A livello nazionale, negli ultimi 11 anni - dal 2015 a settembre 2025 - sono ben 811 gli eventi meteo estremi, di cui 97 nel 2025 (gennaio-settembre), registrati in 136 comuni sopra i 50mila abitanti dove vivono in tutto 18,6 milioni di persone, il 31,5% della popolazione nel nostro Paese. Eppure - prosegue l’Osservatorio - solo il 39,7% dei comuni in questione ha messo in campo un piano o una strategia di adattamento ai cambiamenti climatici.
«L’Italia paga sulla propria pelle i ritardi legati all’attuazione del Pnacc (Piano nazionale di adattamento ai cambiamenti climatici) e l’assenza di una legge contro il consumo di suolo», sottolinea l’associazione ambientalista. «Priorità totalmente dimenticate dal Governo Meloni. Per questo si ribadire all’Esecutivo l’urgenza di stanziare le risorse per finanziare e dare piena attuazione al Pnacc, che a distanza di due anni dalla sua approvazione, resta ancora un piano solo sulla carta, insieme alle 361 misure da adottare su scala nazionale e regionale. Un ritardo inaccettabile, dato che la mancata attuazione rallenta a cascata la redazione di Piani locali di adattamento al clima».

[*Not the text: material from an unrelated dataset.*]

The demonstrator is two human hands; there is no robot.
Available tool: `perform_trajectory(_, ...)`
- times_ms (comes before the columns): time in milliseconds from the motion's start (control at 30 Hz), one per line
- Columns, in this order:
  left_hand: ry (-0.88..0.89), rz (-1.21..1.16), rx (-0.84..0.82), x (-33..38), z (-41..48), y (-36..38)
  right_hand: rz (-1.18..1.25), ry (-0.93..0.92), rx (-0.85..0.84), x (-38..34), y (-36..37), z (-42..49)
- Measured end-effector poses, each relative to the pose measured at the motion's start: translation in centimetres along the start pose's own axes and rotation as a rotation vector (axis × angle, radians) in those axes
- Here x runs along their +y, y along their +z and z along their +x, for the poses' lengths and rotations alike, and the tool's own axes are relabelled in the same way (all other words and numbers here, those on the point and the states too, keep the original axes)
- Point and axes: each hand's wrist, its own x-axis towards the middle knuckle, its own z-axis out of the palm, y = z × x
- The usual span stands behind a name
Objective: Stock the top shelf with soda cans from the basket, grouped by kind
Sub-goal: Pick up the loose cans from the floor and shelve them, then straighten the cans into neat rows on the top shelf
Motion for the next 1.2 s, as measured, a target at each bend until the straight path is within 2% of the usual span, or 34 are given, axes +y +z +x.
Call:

Ancora: «È urgente istituire con decreto l’Osservatorio nazionale per l’adattamento ai cambiamenti climatici, composto dai rappresentanti delle Regioni e degli Enti locali per l’individuazione delle priorità territoriali e settoriali e per il monitoraggio dell’efficacia delle azioni di adattamento. Il decreto doveva essere emanato entro il 21 marzo 2024, ossia a tre mesi dall’approvazione del Pnacc, ma a oggi non ha visto ancora la luce».
Martedì scorso si è aperta a Belem, in Brasile, la 30esima conferenza sul clima delle Nazioni Unite. Fino al 21 novembre il vertice vedrà la partecipazione di 50mila delegati riuniti alle porte dell’Amazzonia, il più grande polmone verde del pianeta, per negoziare l’adozione di soluzioni all’emergenza climatica. L’evento coincide anche con due importanti anniversari: i 20 anni dall’entrata in vigore del Protocollo di Kyoto e i dieci anni dall’accordo di Parigi del 2015, che impegnò il mondo a limitare l’aumento della temperatura globale a 1,5°C. I lavori sono stati aperti dal presidente brasiliano Luiz Inacio Lula da Silva, che ha sottolineato la portata emergenziale del riscaldamento globale: «Non più una minaccia per il futuro, ma una tragedia del presente».